È morto monsignor Fabbri, il prete del caso Moro, disse: “So cose che non potrò mai dire” (video)

È morto ieri 25 febbraio, monsignor Fabio Fabbri, testimone chiave della trattativa avviata dal Vaticano per liberare Aldo Moro, nella primavera del 1978.
Fabbri, che aveva 79 anni, fu il braccio destro di don Cesare Curioni, cappellano delle carceri, che gestì la trattativa umanitaria voluta dallo stesso Papa Paolo VI per salvare la vita al leader democristiano, rapito il 16 marzo del 1978 dalle Brigate rosse e poi ucciso il 9 maggio dello stesso anno.

Il sacerdote più volte offrì la sua testimonianza su quella vicenda. Da ultimo, lo scorso maggio, venne resa nota una sua lunga intervista-video, all’interno del docufilm Non è un caso, Moro, firmato dal regista Tomaso Minniti e dal giornalista d’inchiesta Paolo Cucchiarelli.
Monsignor Fabbri e quelle frasi misteriose sul caso Moro
“È come se all’ultimo fosse arrivato l’ordine di scuderia da fuori che ha detto ‘No, no! Fatelo fuori subito quest’uomo’. Gli attori erano tanti, a livello proprio mondiale, erano tanti: e tra gli americani tra gli inglesi, i francesi e poi ce n’erano altri, e i servizi”, spiegava Fabbri, esprimendo la convinzione che la trattativa per la liberazione stava per andare a buon fine, ma venne poi bruscamente interrotta. “Curioni – dice don Fabbri – era convinto che una forza di queste, non si sa per quale ragione, ha detto: ‘No! Evitiamo’ tanti problemi ‘e eliminiamo la storia’”. Fabbri ricostruisce la trattativa, che aveva già visto il Vaticano preparare a Castelgandolfo il riscatto da 10 miliardi (“Non erano soldi Ior, ma banconote raccolte in un fascicolo con caratteri ebraici, era la banca di Tel Aviv”).
Moro era quasi sul punto di essere liberato, ma sarà ucciso al termine di un tira e molla drammatico. “Piperno capì che cosa noi volevamo, gli dissi: ‘attenzione noi non è che vogliamo fare cose illegali, però vogliamo far sapere che c’è chi, nel versante delle istituzioni, si muove per cercare una soluzione, non sta lì ad aspettare che avvenga l’omicidio’, ricorda don Fabbri.

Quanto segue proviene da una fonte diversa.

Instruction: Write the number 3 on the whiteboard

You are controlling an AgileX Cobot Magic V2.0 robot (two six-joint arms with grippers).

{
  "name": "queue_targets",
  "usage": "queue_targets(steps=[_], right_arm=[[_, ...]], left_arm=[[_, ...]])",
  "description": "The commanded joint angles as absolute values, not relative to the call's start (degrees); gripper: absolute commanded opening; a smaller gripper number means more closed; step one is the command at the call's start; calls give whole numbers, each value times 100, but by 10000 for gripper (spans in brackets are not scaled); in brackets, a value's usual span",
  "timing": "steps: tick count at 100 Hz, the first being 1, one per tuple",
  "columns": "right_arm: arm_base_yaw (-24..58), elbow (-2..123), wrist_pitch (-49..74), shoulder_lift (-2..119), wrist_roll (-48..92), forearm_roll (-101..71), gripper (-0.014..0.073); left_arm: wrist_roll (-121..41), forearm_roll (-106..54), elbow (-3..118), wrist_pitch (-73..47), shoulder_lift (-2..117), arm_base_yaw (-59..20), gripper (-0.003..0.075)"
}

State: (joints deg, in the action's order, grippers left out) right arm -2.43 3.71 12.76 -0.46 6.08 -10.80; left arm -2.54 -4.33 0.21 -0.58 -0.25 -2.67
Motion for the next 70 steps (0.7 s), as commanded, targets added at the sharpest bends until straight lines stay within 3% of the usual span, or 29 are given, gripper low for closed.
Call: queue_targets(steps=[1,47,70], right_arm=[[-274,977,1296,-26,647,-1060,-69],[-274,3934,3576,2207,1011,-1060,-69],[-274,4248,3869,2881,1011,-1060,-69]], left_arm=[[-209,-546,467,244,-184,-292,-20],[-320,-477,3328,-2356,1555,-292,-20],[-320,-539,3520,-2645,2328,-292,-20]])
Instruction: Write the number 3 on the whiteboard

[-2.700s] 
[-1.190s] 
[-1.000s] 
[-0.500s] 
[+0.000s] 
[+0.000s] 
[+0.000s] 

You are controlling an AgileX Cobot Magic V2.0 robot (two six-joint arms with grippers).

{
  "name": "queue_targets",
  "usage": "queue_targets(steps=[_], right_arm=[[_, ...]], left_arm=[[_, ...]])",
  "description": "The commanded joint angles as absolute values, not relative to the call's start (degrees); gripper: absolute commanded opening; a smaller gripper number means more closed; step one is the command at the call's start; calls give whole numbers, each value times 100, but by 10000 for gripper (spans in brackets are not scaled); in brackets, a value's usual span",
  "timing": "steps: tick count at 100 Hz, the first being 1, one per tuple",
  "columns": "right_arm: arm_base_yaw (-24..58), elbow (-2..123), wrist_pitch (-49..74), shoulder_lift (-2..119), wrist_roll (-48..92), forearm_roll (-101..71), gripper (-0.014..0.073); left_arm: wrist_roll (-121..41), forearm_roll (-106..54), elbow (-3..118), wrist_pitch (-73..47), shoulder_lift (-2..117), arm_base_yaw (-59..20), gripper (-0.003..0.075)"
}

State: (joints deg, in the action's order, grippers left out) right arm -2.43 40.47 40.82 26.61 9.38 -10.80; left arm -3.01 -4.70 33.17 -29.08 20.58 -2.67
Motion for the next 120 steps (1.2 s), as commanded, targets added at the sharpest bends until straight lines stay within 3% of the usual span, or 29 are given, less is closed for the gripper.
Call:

L’intervista termina con una domanda senza risposta: ‘C’è qualcosa che lei non può dire?’, viene chiesto al religioso: “Sì, devo dire di sì”, ‘E’ una cosa decisiva? Riguarda la morte?’, “capisce che questa risposta mi mette in una strana condizione, futuribile. Se un domani mi trovano in un fosso, o da qualche parte, non c’è bisogno di andare in Egitto o di qui o di là per essere fatti fuori”.